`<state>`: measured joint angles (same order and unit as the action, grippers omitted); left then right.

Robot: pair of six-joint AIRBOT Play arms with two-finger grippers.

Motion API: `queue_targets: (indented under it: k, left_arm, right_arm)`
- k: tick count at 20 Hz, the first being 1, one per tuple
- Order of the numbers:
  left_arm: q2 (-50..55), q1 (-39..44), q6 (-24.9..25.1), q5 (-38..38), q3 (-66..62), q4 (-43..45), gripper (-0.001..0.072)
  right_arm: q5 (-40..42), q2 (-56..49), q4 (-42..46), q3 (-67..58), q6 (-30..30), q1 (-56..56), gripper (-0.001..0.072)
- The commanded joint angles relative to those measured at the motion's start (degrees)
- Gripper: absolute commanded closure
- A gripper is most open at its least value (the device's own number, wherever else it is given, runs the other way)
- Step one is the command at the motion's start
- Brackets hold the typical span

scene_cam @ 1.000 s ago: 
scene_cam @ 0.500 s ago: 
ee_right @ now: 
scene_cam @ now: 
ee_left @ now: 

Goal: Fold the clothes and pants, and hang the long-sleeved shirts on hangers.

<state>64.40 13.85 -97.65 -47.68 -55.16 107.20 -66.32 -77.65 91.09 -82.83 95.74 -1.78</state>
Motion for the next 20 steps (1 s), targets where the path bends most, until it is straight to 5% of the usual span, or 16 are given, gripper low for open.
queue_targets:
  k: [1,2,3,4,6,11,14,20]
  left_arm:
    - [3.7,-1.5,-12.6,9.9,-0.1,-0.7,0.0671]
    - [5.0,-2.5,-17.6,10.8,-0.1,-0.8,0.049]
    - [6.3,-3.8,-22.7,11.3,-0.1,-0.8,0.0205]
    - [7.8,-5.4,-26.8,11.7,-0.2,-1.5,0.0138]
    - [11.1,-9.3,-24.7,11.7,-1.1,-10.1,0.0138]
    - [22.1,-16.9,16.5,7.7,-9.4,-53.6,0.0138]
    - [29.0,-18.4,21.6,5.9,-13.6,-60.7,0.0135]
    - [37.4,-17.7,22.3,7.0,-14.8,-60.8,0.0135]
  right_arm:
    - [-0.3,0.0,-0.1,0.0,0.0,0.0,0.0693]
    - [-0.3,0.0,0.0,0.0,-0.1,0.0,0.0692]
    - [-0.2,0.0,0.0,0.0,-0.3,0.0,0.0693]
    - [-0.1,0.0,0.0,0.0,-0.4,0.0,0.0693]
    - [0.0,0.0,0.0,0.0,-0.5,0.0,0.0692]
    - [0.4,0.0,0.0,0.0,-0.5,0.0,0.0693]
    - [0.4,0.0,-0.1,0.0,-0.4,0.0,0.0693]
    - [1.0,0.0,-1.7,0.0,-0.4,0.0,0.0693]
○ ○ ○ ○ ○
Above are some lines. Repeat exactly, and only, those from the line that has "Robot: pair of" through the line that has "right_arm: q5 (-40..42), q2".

Robot: pair of six-joint AIRBOT Play arms with two-finger grippers.

Motion API: `queue_targets: (indented under it: k, left_arm, right_arm)`
- k: tick count at 20 Hz, the first being 1, one per tuple
- Order of the numbers:
  left_arm: q2 (-50..55), q1 (-39..44), q6 (-24.9..25.1), q5 (-38..38), q3 (-66..62), q4 (-43..45), gripper (-0.001..0.072)
  right_arm: q5 (-40..42), q2 (-56..49), q4 (-42..46), q3 (-67..58), q6 (-30..30), q1 (-56..56), gripper (-0.001..0.072)

This exercise has nothing further to it.